According to Anselm, humanity, as God’s vassals, had failed to render God his proper due, thereby insulting God’s honor—an offense that demanded recompense. Christ, therefore, came to die as a sinless man and restore what humanity owed. Through this act, Christ won merit that he could share with mankind.
Because Anselm’s project centered on the rational necessity of Christ’s death, the practical effect was that the cross became the nearly exclusive locus of atonement, and the incarnation receded into the background as the means by which atonement was made possible rather than an integral part of the saving act itself.40
This framework still shapes Western Christianity today, though in modified form. As the law of the state replaced the honor of the ruler as the foundational civic authority, Anselm’s satisfaction theory evolved into what we now call penal substitution—a distinct theory, though one that shares Anselm’s basic structure of an offended God requiring recompense. Penal substitution often finds expression in statements about Christ’s taking our place and bearing the punishment for our sins.41
Beyond Penal Substitution
Paul does discuss themes of satisfaction and substitution, and they are genuinely important.
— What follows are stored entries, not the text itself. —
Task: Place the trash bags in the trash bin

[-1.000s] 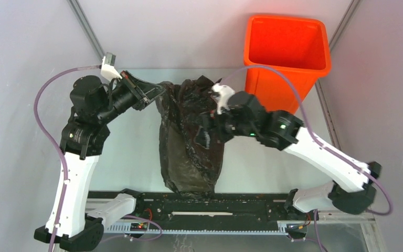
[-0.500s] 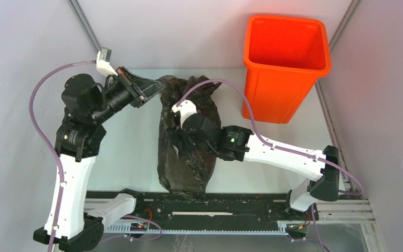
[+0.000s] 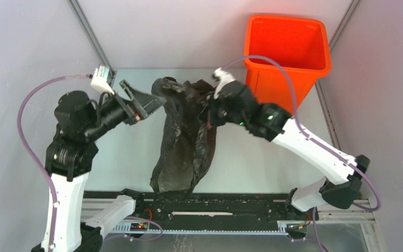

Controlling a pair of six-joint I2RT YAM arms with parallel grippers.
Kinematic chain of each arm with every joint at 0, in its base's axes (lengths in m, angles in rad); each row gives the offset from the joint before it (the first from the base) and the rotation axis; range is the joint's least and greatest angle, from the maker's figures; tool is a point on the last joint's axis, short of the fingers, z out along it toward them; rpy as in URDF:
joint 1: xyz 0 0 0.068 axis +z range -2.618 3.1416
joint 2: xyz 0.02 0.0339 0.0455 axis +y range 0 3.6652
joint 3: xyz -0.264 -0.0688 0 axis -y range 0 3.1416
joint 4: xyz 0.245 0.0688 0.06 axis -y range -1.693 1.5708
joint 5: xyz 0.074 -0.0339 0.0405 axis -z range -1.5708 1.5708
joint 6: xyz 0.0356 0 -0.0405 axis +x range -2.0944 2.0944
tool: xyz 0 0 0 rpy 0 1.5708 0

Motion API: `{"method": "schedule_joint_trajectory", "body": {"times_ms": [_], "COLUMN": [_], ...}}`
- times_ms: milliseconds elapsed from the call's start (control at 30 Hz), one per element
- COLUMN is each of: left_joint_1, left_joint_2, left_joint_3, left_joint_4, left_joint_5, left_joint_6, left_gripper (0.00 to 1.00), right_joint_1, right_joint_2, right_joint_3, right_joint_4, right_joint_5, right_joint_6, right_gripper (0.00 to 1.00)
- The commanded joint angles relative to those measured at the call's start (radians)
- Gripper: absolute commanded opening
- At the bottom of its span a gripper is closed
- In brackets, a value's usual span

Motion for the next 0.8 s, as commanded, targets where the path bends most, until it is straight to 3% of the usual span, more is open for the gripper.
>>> {"method": "schedule_joint_trajectory", "body": {"times_ms": [0, 233, 333, 433, 567, 667, 767], "left_joint_1": [0.007, -0.028, -0.112, -0.269, -0.564, -0.791, -0.831], "left_joint_2": [-0.112, -0.345, -0.373, -0.345, -0.275, -0.227, -0.131], "left_joint_3": [-0.092, -0.413, -0.491, -0.488, -0.504, -0.537, -0.570], "left_joint_4": [-0.119, -0.122, -0.151, -0.167, -0.121, -0.108, -0.119], "left_joint_5": [-0.025, -0.007, -0.059, -0.168, -0.348, -0.605, -0.678], "left_joint_6": [0.071, -0.016, -0.003, 0.018, 0.054, 0.087, 0.118], "left_gripper": [0.95, 1.00, 1.00, 1.00, 1.00, 1.00, 1.00], "right_joint_1": [-0.164, -0.381, -0.458, -0.510, -0.570, -0.607, -0.610], "right_joint_2": [-0.076, -0.086, -0.079, -0.061, -0.046, -0.039, -0.045], "right_joint_3": [0.010, -0.005, -0.010, 0.017, 0.042, 0.061, 0.075], "right_joint_4": [-0.084, -0.059, -0.020, -0.014, 0.013, 0.019, 0.011], "right_joint_5": [-0.229, -0.449, -0.541, -0.588, -0.652, -0.700, -0.709], "right_joint_6": [0.156, 0.202, 0.238, 0.253, 0.277, 0.297, 0.293], "right_gripper": [0.00, 0.00, 0.00, 0.00, 0.00, 0.00, 0.00]}}
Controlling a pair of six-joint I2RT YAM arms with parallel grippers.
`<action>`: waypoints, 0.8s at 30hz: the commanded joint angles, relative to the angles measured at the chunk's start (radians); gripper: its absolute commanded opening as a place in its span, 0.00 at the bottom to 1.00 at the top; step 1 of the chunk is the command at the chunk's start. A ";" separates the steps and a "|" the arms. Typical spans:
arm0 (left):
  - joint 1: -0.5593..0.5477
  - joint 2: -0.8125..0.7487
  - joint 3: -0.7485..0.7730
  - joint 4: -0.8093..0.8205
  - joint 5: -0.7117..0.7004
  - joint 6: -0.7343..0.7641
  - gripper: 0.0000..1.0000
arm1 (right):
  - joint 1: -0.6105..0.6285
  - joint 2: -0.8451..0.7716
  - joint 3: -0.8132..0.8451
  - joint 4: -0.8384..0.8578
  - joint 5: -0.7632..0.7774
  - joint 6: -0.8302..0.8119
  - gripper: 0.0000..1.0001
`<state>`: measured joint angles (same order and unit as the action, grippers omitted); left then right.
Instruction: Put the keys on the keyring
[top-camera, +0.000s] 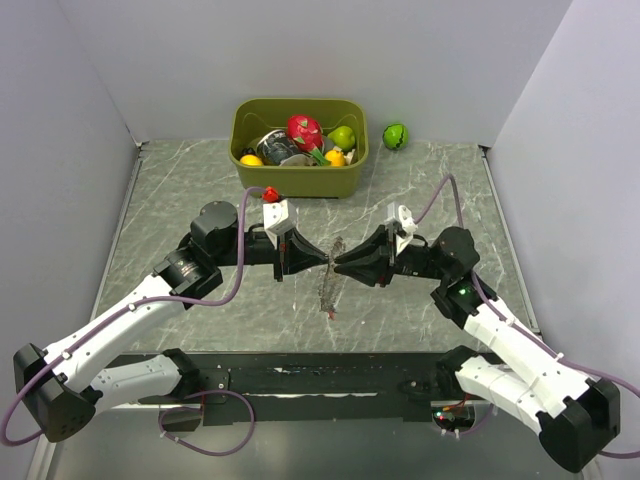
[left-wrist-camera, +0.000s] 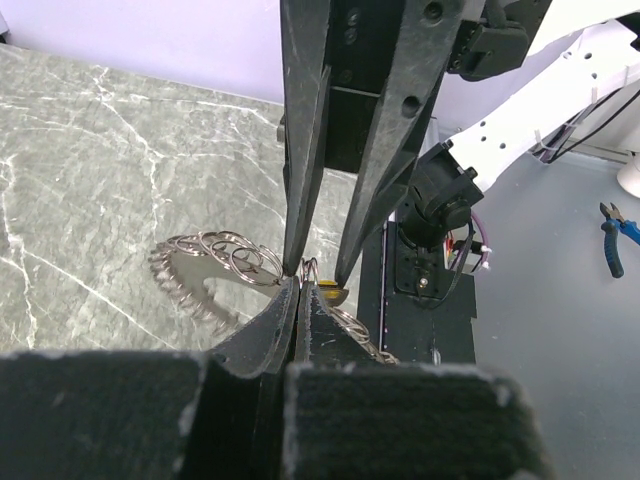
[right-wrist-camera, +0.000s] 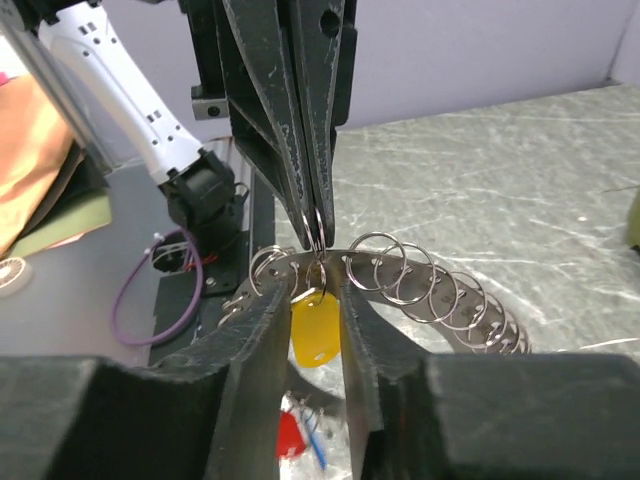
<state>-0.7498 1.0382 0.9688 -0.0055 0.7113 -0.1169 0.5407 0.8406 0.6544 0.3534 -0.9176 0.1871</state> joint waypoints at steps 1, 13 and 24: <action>-0.002 -0.003 0.041 0.059 0.031 0.011 0.01 | -0.001 0.017 0.053 0.058 -0.047 0.014 0.27; -0.003 -0.007 0.038 0.061 0.030 0.011 0.01 | 0.001 0.028 0.041 0.076 -0.064 0.017 0.00; -0.002 -0.032 0.030 0.068 0.022 0.013 0.01 | -0.001 0.061 0.031 0.009 -0.063 -0.051 0.00</action>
<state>-0.7494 1.0428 0.9688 -0.0269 0.7158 -0.1127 0.5396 0.8925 0.6556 0.3653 -0.9779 0.1829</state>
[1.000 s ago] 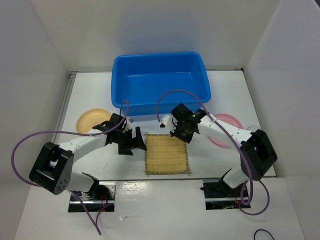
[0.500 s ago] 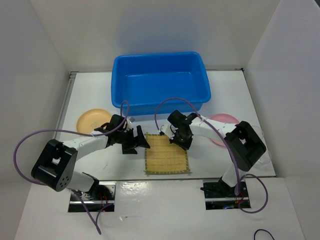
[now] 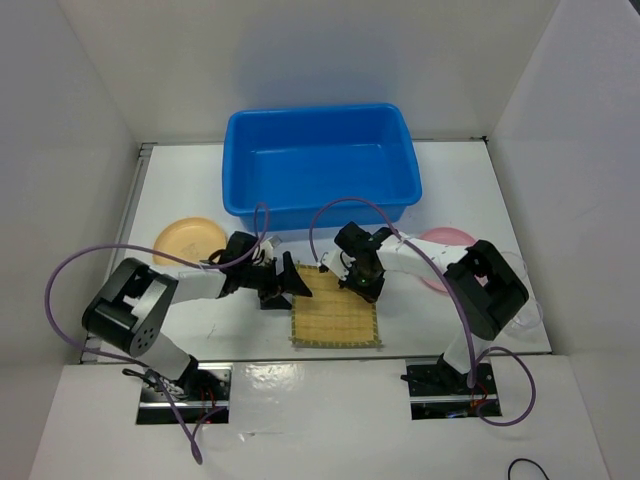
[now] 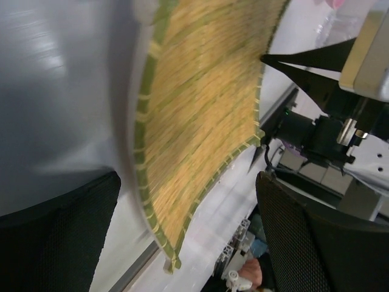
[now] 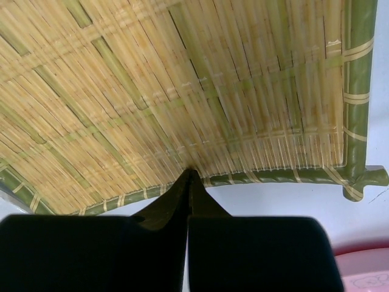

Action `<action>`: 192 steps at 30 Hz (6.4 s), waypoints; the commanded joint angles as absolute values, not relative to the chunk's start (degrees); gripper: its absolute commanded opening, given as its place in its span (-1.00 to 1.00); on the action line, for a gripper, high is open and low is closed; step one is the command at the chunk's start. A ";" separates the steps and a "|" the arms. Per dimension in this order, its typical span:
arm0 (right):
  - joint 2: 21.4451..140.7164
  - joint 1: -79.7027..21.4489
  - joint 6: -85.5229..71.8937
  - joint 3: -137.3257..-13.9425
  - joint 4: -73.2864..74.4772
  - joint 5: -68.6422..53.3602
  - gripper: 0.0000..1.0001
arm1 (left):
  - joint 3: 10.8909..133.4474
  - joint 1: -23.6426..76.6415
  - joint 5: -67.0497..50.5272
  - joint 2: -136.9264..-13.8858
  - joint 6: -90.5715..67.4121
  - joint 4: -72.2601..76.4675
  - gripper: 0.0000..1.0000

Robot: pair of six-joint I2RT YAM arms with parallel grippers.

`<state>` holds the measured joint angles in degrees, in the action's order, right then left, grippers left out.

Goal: Place the mixed dishes into the plastic bin

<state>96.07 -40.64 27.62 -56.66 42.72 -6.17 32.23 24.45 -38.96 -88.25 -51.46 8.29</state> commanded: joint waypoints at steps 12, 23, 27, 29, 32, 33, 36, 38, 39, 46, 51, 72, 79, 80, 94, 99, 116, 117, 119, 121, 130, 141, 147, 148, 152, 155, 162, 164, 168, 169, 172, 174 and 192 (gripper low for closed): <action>97.21 -41.22 26.63 -55.72 39.91 -5.89 -1.00 | 33.04 30.40 -39.47 -96.33 -52.38 16.36 -0.19; 88.53 -33.77 25.58 -58.53 41.92 -5.89 -1.00 | 40.51 32.26 -32.61 -87.11 -46.50 -4.37 -1.00; 79.47 -22.97 25.58 -65.98 45.95 -6.85 -1.00 | 43.76 32.26 -32.08 -77.89 -45.70 -15.00 -1.00; 77.18 -15.49 25.58 -66.71 45.97 -9.05 -1.00 | 45.87 32.26 -32.60 -73.75 -46.23 -18.87 -1.00; 69.63 -12.31 22.07 -64.01 41.15 -2.84 -1.00 | 51.58 32.26 -33.92 -69.10 -48.24 -21.79 -1.00; 65.52 -12.30 19.97 -62.59 37.65 0.15 -0.94 | 53.16 31.65 -34.97 -68.21 -48.95 -22.32 -1.00; 61.53 -11.43 16.62 -56.79 32.71 10.88 -0.90 | 60.18 29.19 -40.51 -66.88 -51.84 -20.49 -1.00; 61.00 -9.85 15.39 -54.24 32.09 13.17 -0.95 | 68.06 27.17 -44.27 -68.81 -52.46 -19.96 -1.00; 61.00 -9.84 15.38 -53.71 32.08 13.18 -0.95 | 70.81 26.64 -45.86 -70.04 -52.47 -19.95 -1.00; 59.85 -7.73 13.71 -51.86 29.27 14.76 -0.95 | 93.49 19.79 -53.61 -86.46 -52.66 -20.81 -1.00; 59.33 -7.73 13.18 -51.86 28.74 14.06 -0.95 | 109.04 16.17 -55.02 -104.27 -50.72 -22.32 -1.00; 57.66 -7.73 13.18 -51.33 28.22 13.01 -0.95 | 179.30 13.36 -54.40 -166.37 -52.48 -42.89 -1.00; 58.18 -7.73 13.71 -51.33 28.21 12.49 -0.93 | 179.30 13.89 -53.88 -170.68 -50.98 -44.91 -1.00; 58.18 -7.73 13.71 -51.33 28.21 12.48 -0.93 | 179.30 13.89 -53.88 -170.68 -50.98 -44.39 -1.00; 60.29 -7.73 15.47 -51.33 29.36 7.91 -0.99 | 179.30 11.60 -48.27 -166.56 -48.44 -49.99 1.00; 61.34 -7.73 16.52 -51.33 29.36 5.89 -1.00 | 179.30 10.20 -35.19 -162.95 -42.55 -62.83 1.00; 61.87 -8.88 16.52 -51.33 29.88 5.36 -1.00 | 131.03 10.30 24.87 -104.46 -41.29 -70.95 1.00; 61.87 -8.88 16.52 -51.33 29.88 5.36 -1.00 | 122.87 8.72 23.22 -94.58 -40.79 -67.19 1.00; 61.87 -9.40 16.52 -51.33 29.88 4.31 -1.00 | 97.29 1.87 13.34 -83.64 -40.78 -52.69 1.00; 63.10 -9.93 17.05 -51.33 29.88 4.31 -1.00 | 84.17 -3.40 9.24 -69.56 -42.71 -44.58 1.00; 64.16 -10.46 17.57 -51.33 30.40 3.08 -0.90 | 59.43 -15.90 9.23 -63.54 -56.68 -53.79 1.00; 63.63 -10.46 17.58 -51.33 30.41 3.08 -0.56 | 51.06 -20.48 4.30 -78.56 -64.94 -46.32 0.87; 63.63 -10.46 17.06 -51.33 30.41 3.69 0.34 | 53.43 -21.80 4.66 -88.49 -65.48 -45.09 0.75; 63.63 -10.46 17.05 -51.33 30.41 4.21 0.42 | 53.44 -21.80 4.66 -91.12 -65.48 -45.09 0.71; 63.63 -10.46 17.05 -51.33 29.88 4.22 0.50 | 54.67 -22.32 4.66 -96.15 -66.18 -45.97 0.39; 63.63 -10.46 17.05 -51.33 29.88 4.75 0.52 | 55.28 -22.32 5.27 -96.68 -66.18 -46.49 0.12; 63.63 -10.46 16.52 -51.33 29.88 5.27 0.52 | 70.37 -22.85 10.19 -96.68 -65.65 -53.42 -0.58; 63.63 -10.46 16.52 -51.33 29.88 5.27 0.52 | 75.47 -22.85 11.51 -96.68 -65.13 -54.05 -0.65; 63.63 -10.46 16.52 -51.33 29.88 5.27 0.52 | 87.77 -22.85 9.95 -94.58 -63.90 -54.59 -0.82; 63.63 -10.46 16.52 -51.33 29.88 5.27 0.52 | 88.85 -22.85 9.32 -94.57 -63.37 -54.58 -0.84; 63.63 -10.46 16.52 -51.33 29.88 5.27 0.52 | 89.56 -22.85 9.32 -93.16 -62.76 -53.70 -0.76; 63.11 -10.46 16.52 -50.81 29.88 5.27 0.52 | 86.76 -23.46 8.71 -93.16 -61.88 -53.17 -0.47; 63.11 -10.46 16.52 -50.80 29.36 5.27 0.52 | 67.76 -24.96 9.23 -100.98 -55.46 -44.47 0.98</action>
<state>64.10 -10.00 17.39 -51.03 31.31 4.36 68.45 -24.93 8.71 -98.74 -57.23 -46.06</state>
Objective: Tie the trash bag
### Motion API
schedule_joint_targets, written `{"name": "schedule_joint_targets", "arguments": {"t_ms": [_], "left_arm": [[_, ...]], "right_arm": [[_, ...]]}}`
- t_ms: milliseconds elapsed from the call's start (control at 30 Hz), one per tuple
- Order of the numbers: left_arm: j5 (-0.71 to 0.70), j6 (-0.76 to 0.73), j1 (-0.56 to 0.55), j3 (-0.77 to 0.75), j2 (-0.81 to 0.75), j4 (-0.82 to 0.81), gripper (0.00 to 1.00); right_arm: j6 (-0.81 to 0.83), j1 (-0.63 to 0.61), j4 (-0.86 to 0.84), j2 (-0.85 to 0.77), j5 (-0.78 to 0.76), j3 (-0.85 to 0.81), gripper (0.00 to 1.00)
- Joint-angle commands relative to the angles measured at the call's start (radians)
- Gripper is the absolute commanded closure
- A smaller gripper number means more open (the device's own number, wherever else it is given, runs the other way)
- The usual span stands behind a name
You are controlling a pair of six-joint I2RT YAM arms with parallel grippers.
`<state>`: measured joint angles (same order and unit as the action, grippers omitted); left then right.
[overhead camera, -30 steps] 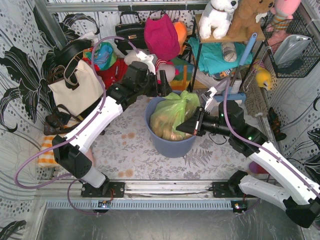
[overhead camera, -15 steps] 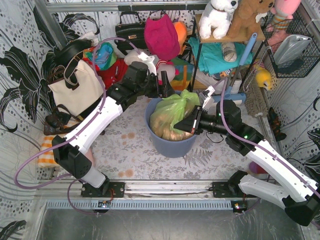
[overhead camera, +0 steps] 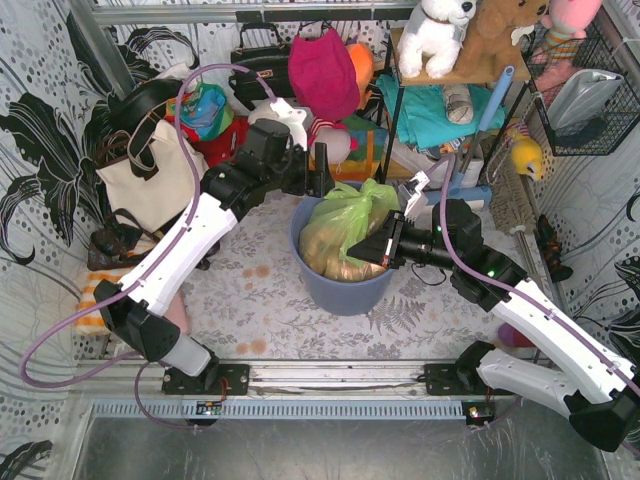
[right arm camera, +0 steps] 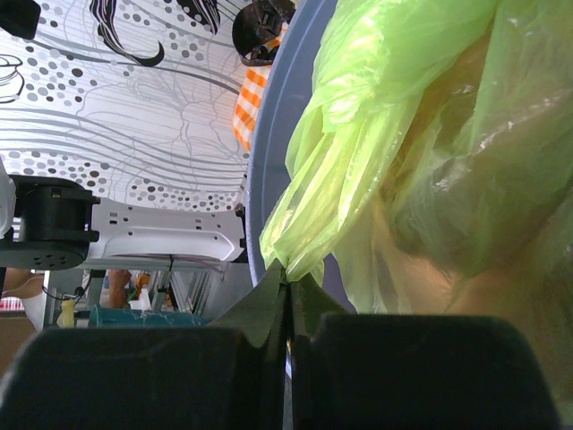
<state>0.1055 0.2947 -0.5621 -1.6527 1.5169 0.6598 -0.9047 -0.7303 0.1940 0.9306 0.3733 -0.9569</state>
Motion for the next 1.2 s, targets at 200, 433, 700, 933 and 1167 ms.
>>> {"name": "schedule_joint_targets", "arguments": {"t_ms": [200,433,700,933,1167], "left_arm": [[-0.004,-0.161,-0.037,-0.066,0.084,0.002,0.17],[0.004,-0.193,-0.047,-0.062,0.095,-0.113,0.29],[0.055,-0.188,-0.047,-0.071,0.096,-0.185,0.64],[0.035,-0.187,-0.047,-0.09,0.103,-0.192,0.93],[-0.122,-0.159,-0.047,-0.109,0.12,-0.267,1.0]], "right_arm": [[-0.009,-0.006,-0.03,0.015,-0.009,-0.021,1.0],[-0.008,-0.006,-0.028,0.027,-0.002,-0.029,1.0],[-0.002,-0.006,-0.021,0.024,-0.001,-0.032,1.0],[0.007,-0.006,-0.022,0.025,0.008,-0.034,1.0],[0.117,-0.017,-0.007,0.037,0.081,-0.072,1.0]]}}
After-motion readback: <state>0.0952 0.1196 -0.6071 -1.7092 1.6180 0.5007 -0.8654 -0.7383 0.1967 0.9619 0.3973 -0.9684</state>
But they are aspects of a much larger narrative. Failing to appreciate this can significantly distort Paul’s teachings and rob his writings of their power.
Paul does not portray the cross as a means to pacify an offended God. It is not a movement from below to above, a sacrifice brought to God to satisfy his wrath. Rather, it is God’s movement to us—“the expression of that foolish love of God’s that gives itself away to the point of humiliation in order thus to save man.”42 “The cross reconciles the world to God, not God to the world” (2 Cor 5:19).43
Anselm’s framework, for all its brilliance, tends structurally in the opposite direction. By centering Christ’s accomplishment on what he achieves as man in restoring God’s honor, the logic of the satisfaction model can obscure God’s role as both the agent and the object of reconciliation. Gustaf Aulén and others have argued that this structural tendency makes a certain isolation of Christ’s death from the rest of his life and ministry—and, to some extent, from his resurrection—difficult to avoid.44 This is not to say Anselm intended such a result; his project was more carefully circumscribed than his critics sometimes acknowledge. But the downstream effect on Western atonement theology has been real.
Grace, Not Justice, Governs God’s Movement
Paul’s Christology embraces the entire life of Christ, not just his death.45 As I explore in my discussion of the Word in John 1:1, the incarnation itself carries profound theological significance. For Paul, the atonement is not ultimately about satisfying the demands of divine justice. In this new order, the relationship between God and man is governed not by merit or law but by grace.
The cross reconciles the world to God, not God to the world.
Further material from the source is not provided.